Yes – that is intentionally inverted.

You see, I was converted to “digital” and “new media” before I was converted to history. I was convinced before beginning the class that digital technology makes possible substantial changes on the types of questions we can ask, how scholarship is disseminated, and who makes up the audience for academic work. It was because of these changes that I became interested in the digital humanities in general – it seemed a much needed counter to the growing insularity of traditional scholarship. The weaknesses of traditional scholarship were all to apparent in during my masters degree studies. (The nail in the coffin was students and a professor agreeing that theology was not and should not try to be relevant to religious practitioners; and this was at a Divinity School. Granted it was a class on Schleiermacher – he’s pretty impossible to make relevant.) If scholarship was only for the benefit of other scholars, it was not something I wanted to work on.

The primary aspects of digital scholarship that attracted me were the community emphasis on sharing, on public engagement, on creating things that were useful to someone. Of the humanities, history and particularly public history seemed, to me, to be most committed to those goals and so I decided to locate myself here. Overall, I think it has been a good choice, though one that has required another round of methodological gymnastics on my part.

Because of this, my largest take-away from the course is a better understanding of what it means to be a historian engaged in new media. One point that I am continuing to wrestle with is the importance of narrative in historical scholarship.
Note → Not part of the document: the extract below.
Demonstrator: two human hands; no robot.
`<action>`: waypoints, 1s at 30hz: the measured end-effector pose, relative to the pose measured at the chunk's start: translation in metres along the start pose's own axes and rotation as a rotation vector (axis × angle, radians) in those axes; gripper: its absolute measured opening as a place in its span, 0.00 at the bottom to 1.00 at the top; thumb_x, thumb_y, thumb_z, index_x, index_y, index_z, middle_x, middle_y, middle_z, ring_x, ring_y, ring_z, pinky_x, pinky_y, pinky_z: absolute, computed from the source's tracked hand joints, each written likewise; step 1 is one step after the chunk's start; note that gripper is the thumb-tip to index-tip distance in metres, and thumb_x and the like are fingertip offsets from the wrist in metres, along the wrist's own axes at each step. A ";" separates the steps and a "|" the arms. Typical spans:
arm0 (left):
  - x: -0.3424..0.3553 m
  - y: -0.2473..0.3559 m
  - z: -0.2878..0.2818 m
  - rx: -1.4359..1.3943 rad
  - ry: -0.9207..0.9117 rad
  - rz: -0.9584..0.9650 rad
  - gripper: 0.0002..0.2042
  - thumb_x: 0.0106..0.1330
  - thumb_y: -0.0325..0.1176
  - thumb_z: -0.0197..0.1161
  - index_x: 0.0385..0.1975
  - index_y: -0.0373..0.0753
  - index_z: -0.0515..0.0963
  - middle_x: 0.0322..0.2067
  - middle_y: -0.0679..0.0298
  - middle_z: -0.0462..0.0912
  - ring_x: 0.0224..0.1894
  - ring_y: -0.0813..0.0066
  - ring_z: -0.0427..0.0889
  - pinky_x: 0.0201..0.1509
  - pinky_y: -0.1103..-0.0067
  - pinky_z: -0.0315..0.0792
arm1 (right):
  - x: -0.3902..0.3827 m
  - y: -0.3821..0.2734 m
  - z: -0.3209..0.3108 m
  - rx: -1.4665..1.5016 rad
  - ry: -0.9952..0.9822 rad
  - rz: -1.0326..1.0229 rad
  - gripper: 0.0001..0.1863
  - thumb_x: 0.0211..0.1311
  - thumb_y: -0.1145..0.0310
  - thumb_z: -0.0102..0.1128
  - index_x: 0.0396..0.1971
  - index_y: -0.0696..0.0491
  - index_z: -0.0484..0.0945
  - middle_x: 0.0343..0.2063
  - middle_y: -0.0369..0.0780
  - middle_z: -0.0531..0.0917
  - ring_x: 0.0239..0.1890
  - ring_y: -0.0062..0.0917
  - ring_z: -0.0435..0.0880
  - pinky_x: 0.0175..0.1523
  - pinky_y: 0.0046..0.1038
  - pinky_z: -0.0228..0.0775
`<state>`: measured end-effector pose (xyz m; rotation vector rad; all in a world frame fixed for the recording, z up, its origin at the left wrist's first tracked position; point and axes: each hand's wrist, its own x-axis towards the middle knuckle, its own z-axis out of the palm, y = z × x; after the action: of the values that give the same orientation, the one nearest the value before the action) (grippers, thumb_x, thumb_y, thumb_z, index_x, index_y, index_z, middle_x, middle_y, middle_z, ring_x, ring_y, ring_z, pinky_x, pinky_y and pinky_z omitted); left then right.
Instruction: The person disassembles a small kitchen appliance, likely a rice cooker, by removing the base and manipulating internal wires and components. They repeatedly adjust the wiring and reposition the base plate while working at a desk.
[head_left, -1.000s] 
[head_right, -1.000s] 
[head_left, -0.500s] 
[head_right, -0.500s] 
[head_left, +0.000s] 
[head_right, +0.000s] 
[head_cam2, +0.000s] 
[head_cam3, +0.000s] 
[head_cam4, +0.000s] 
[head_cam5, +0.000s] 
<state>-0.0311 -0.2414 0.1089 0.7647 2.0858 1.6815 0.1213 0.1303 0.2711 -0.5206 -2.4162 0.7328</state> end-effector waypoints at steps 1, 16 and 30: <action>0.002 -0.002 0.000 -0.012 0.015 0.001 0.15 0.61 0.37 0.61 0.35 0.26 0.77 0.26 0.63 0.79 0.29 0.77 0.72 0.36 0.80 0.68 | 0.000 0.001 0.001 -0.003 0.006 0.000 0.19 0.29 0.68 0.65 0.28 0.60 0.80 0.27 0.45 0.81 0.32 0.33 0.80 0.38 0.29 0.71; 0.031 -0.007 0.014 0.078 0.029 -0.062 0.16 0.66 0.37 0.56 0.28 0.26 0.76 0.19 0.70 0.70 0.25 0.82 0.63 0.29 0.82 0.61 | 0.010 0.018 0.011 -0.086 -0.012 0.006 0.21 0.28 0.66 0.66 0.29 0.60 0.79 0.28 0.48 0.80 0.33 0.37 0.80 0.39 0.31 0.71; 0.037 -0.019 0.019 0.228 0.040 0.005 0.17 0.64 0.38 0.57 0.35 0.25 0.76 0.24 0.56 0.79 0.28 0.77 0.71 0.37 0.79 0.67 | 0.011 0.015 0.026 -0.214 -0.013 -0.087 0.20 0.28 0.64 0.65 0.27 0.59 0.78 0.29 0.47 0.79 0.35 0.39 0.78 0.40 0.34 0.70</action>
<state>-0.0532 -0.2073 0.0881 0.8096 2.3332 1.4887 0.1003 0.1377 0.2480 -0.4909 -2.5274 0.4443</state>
I am slowly recanting an earlier renunciation of narrative, and am coming to realize the importance of the story, both for the presentation of the information and for the project of communicating that information to a larger, hopefully interested, public. Data and visualizations are not enough – they must be structured and used to tell a larger story. My current obsession with Deep Mapping is due in part because of the very real potential here to combine narrative with spatial analysis, while encouraging investigation and contribution on the part of the user. So thank you history (and Sharon) for telling me that I cannot simply plot points – I have to plot points in the context of a narrative.

The tradition of public history, I think, will be particularly important as digital scholarship expands, reminding us as scholars of the world outside the ivory tower that we can and should engage. However, that sort of engagement will depend greatly on fighting for open access, for open sourcing data, and the like. Both digital and public history point toward a new paradigm for scholarly activity, one that values public engagement over prestige and exclusivity. I think both face an uphill battle and that they offer one of the better answers to questions about the ongoing value of the humanities.
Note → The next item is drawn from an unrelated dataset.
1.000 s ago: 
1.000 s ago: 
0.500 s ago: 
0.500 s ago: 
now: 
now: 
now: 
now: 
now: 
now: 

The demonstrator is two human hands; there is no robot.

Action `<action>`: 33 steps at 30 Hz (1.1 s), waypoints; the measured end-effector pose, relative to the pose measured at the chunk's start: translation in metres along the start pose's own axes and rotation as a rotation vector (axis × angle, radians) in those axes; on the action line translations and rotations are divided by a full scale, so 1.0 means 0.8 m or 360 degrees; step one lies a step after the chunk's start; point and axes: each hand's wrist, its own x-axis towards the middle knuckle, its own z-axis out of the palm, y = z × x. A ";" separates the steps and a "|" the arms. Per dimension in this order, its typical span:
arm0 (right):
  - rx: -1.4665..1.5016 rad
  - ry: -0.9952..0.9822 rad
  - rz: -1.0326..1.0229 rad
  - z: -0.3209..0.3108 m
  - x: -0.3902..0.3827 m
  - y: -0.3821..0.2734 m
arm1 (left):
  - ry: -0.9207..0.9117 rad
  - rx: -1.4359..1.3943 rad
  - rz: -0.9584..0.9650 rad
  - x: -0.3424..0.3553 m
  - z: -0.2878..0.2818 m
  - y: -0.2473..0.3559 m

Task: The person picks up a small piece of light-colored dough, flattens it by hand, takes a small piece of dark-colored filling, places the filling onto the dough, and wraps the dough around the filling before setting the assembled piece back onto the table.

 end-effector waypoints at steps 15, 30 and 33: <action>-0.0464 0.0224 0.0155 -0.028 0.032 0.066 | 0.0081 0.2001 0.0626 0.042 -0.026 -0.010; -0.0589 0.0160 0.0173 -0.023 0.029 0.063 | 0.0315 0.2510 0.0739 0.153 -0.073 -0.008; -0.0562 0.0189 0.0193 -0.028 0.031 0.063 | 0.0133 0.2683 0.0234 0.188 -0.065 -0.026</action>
To answer the question as posed, I think new media changes nothing and changes everything for the project of historical research. History is still engaged with the project of uncovering the past and telling the story of those forgotten or removed from the standard narrative (cultural historian alert). These projects continue in a digital form. However, digital scholarship changes sources, the types of investigations that can be carried out, as well as raises new issues about assumptions within the analytical tools themselves. Digital scholarship is not an “easier” way of investigating the past – I would argue that it requires even more work and maybe even more attention (is that possible) to assumptions at play in data gathering, storing, analysis, and presentation.

My largest question leaving this course regards the implications of digital structures on how we view the world. I am not entirely comfortable with breaking the world into discrete pieces of information. As mentioned by Manovich, digitization is the process of making the world modular, and seems to me to conceive of each piece as independent, though together constituting a whole. However, there are some real questions to be asked about applying such a mode of analysis to human persons – is each individual a discrete element? How would you break an individual down further? Should you? If individuals are not discrete, self-contained elements, which, since I reject an atomistic view of persons, I hold, what does this mean for how I “digitize” history? The necessity of discrete modules in current computational structures is problematic for me and should be addressed in attempts to analyze individual lives through digital methods.

Overall, however, I am still convinced that digital scholarship is worth the risks and offers a chance to investigate historical information in a new light and engage with the larger world in a new way. I look forward to facing again these questions and more with you all in Clio 2.